**EXERCISE REQUIREMENTS:**
The response must match the data below exactly, line for line.

**SOURCE INFORMATION:**
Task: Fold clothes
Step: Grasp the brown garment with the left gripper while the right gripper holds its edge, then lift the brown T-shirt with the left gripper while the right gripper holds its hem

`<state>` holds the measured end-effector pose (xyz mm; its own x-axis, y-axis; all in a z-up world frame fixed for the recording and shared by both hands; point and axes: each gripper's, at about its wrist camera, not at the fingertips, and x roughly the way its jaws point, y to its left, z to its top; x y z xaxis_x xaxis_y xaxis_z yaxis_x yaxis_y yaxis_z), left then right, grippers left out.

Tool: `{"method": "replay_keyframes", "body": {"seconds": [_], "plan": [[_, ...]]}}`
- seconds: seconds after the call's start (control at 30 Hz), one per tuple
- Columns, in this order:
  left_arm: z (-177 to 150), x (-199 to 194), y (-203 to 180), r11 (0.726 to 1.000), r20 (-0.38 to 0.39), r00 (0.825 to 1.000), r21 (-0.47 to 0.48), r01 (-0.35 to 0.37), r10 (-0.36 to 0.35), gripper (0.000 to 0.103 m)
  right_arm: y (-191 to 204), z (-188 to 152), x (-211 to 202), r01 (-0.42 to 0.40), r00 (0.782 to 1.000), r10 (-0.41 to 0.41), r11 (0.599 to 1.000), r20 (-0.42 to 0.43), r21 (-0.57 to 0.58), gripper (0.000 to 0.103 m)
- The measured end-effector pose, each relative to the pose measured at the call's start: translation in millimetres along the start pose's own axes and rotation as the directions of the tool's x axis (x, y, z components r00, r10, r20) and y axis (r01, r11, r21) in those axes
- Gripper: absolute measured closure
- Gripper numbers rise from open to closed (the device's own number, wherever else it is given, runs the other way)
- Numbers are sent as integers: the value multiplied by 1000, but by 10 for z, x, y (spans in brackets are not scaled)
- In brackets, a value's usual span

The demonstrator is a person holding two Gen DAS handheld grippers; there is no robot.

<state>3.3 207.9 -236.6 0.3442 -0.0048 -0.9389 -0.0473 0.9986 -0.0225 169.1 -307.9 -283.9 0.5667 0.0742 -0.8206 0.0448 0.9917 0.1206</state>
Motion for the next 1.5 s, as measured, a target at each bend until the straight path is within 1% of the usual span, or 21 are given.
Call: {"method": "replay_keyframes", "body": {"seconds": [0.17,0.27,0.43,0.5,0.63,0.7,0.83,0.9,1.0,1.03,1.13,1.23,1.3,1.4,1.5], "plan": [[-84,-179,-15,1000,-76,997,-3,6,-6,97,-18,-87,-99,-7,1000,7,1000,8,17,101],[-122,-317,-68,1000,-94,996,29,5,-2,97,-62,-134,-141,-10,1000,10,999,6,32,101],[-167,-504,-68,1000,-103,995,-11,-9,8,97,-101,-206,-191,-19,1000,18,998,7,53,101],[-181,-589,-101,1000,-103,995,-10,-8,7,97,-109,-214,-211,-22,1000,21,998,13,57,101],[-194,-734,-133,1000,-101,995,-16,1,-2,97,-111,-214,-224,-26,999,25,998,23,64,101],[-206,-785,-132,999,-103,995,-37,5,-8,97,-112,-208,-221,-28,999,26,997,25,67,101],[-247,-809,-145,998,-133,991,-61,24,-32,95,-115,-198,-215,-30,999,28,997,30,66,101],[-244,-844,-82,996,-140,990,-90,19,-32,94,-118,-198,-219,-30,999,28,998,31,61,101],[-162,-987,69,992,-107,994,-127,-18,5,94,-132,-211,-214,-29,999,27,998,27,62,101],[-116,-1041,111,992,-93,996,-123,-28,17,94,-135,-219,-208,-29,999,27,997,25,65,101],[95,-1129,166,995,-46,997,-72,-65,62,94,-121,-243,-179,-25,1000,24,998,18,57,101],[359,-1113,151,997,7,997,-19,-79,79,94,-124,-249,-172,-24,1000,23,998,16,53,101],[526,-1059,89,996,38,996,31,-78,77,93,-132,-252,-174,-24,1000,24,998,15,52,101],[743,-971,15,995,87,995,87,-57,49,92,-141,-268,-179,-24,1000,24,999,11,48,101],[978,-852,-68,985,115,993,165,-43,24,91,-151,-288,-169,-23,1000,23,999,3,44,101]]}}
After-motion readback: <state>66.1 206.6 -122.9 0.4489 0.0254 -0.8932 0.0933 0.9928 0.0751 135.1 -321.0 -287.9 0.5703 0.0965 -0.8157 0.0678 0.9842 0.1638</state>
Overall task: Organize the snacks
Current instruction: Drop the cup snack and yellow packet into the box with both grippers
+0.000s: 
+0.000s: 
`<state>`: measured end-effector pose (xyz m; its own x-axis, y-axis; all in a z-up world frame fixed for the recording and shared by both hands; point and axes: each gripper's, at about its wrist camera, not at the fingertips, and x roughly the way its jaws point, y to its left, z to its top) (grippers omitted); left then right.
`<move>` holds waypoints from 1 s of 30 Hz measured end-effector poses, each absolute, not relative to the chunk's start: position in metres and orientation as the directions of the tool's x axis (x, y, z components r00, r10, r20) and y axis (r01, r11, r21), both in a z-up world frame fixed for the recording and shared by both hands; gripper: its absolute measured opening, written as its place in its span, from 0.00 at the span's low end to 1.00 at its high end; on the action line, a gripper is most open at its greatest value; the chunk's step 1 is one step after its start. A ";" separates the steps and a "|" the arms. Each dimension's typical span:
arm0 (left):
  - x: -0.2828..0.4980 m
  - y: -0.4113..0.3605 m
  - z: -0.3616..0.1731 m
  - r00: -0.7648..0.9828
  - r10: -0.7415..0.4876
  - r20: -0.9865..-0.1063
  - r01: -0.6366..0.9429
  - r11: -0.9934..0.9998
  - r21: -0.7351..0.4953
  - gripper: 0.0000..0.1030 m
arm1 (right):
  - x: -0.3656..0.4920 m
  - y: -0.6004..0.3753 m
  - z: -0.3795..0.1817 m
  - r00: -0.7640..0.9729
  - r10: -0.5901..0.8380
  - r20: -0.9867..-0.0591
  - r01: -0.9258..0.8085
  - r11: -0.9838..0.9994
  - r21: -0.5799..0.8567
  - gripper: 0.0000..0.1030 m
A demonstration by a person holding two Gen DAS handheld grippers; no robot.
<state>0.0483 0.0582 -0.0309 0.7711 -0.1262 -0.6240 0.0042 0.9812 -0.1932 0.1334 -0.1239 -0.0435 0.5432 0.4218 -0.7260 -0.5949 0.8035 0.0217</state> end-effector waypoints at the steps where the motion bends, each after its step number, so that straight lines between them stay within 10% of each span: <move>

**RESPONSE TO THE TASK:**
Task: Fold clothes
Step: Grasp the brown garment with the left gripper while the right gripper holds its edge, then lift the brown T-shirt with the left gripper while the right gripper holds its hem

`<state>` holds the measured end-effector pose (xyz mm; its own x-axis, y-axis; all in a z-up world frame fixed for the recording and shared by both hands; point and axes: each gripper's, at about its wrist camera, not at the fingertips, and x roughly the way its jaws point, y to its left, z to its top; x y z xaxis_x xaxis_y xaxis_z yaxis_x yaxis_y yaxis_z), left then right, grippers left out.

Tool: `{"method": "replay_keyframes", "body": {"seconds": [_], "plan": [[_, ...]]}}`
- seconds: seconds after the call's start (control at 30 Hz), one per tuple
- Columns, in this order:
  left_arm: z (-177 to 150), x (-199 to 194), y (-203 to 180), r11 (0.726 to 1.000), r20 (-0.38 to 0.39), r00 (0.825 to 1.000), r21 (-0.47 to 0.48), r01 (-0.35 to 0.37), r10 (-0.36 to 0.35), gripper (0.000 to 0.103 m)
  right_arm: y (-191 to 204), z (-188 to 152), x (-211 to 202), r01 (-0.42 to 0.40), r00 (0.782 to 1.000), r10 (-0.41 to 0.41), r11 (0.599 to 1.000), r20 (-0.42 to 0.43), r21 (-0.57 to 0.58), gripper (0.000 to 0.103 m)
- The measured end-effector pose, each relative to the pose measured at the call's start: translation in millimetres along the start pose's own axes and rotation as the directions of the tool's x axis (x, y, z components r00, r10, r20) and y axis (r01, r11, r21) in those axes
- Gripper: absolute measured closure
- Gripper numbers rise from open to closed (the device's own number, wherever else it is given, runs the other way)
- Numbers are sent as integers: the value multiplied by 1000, but by 10 for z, x, y (spans in brackets are not scaled)
- In brackets, a value's usual span

The demonstrator is a person holding two Gen DAS handheld grippers; there is no robot.

<state>3.3 207.9 -236.6 0.3442 -0.0048 -0.9389 -0.0473 0.9986 -0.0225 169.1 -307.9 -283.9 0.5667 0.0742 -0.8206 0.0448 0.9917 0.1206</state>
Motion for the next 1.5 s, as measured, a target at each bend until the straight path is within 1% of the usual span, or 21 are given.
Call: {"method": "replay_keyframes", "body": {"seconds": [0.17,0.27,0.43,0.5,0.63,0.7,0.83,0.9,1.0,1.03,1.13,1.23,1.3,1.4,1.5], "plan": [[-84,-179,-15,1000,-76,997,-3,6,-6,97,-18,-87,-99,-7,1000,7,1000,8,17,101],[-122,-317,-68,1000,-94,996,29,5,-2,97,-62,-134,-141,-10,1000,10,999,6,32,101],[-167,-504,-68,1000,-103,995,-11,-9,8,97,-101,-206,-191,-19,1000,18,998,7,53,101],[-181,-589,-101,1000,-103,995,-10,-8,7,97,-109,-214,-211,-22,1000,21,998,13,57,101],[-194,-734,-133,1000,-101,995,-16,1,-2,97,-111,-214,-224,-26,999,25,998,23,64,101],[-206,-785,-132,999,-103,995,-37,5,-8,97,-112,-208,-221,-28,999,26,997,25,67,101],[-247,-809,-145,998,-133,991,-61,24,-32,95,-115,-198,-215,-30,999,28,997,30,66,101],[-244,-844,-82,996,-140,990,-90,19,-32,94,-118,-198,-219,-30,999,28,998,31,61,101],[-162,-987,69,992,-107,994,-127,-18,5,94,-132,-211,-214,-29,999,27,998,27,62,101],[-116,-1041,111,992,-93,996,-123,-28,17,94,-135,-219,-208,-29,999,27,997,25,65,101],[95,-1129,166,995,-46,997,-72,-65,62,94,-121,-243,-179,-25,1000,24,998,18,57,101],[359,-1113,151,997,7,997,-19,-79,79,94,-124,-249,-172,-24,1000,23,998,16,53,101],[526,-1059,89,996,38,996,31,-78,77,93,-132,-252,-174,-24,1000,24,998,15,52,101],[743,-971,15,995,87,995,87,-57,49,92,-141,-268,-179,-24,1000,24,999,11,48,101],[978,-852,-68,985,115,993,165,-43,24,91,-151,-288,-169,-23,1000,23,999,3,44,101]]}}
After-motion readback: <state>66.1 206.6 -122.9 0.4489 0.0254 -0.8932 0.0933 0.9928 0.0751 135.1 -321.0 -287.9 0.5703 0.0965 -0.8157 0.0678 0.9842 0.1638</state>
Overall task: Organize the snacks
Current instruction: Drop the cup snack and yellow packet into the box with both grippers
+0.000s: 
+0.000s: 
`<state>`: measured end-effector pose (xyz m; its own x-axis, y-axis; all in a z-up world frame fixed for the recording and shared by both hands; point and axes: each gripper's, at about its wrist camera, not at the fingertips, and x roughly the way its jaws point, y to its left, z to its top) (grippers omitted); left then right.
`<move>` holds waypoints from 1 s of 30 Hz measured end-effector poses, each absolute, not relative to the chunk's start: position in metres and orientation as the directions of the tool's x axis (x, y, z components r00, r10, r20) and y axis (r01, r11, r21), both in a z-up world frame fixed for the recording and shared by both hands; gripper: its absolute measured opening, written as its place in its span, from 0.00 at the span's low end to 1.00 at its high end; on the action line, a gripper is most open at its greatest value; the chunk's step 1 is one step after its start. A ";" separates the steps and a "|" the arms. Each dimension's typical span:
arm0 (left):
  - x: -0.2828..0.4980 m
  - y: -0.4113..0.3605 m
  - z: -0.3616..0.1731 m
  - r00: -0.7648..0.9828
  - r10: -0.7415..0.4876
  - r20: -0.9865..-0.1063
  - r01: -0.6366..0.9429
  - r11: -0.9934..0.9998
  - r21: -0.7351..0.4953
  - gripper: 0.0000..0.1030 m
arm1 (right):
  - x: -0.3656..0.4920 m
  - y: -0.6004..0.3753 m
  - z: -0.3795..0.1817 m
  - r00: -0.7640..0.9729
  - r10: -0.5901..0.8380
  - r20: -0.9867..-0.0591
  - r01: -0.9258..0.8085
  - r11: -0.9838..0.9994
  - r21: -0.5799..0.8567
  - gripper: 0.0000..0.1030 m
A demonstration by a person holding two Gen DAS handheld grippers; no robot.
<state>0.0483 0.0582 -0.0309 0.7711 -0.1262 -0.6240 0.0042 0.9812 -0.1932 0.1334 -0.1239 -0.0435 0.5432 0.4218 -0.7260 -0.5949 0.8035 0.0217</state> end-effector waypoints at the steps where the motion bends, each after its step number, so that straight lines between them stay within 10% of each span: <move>

This output has been given in full.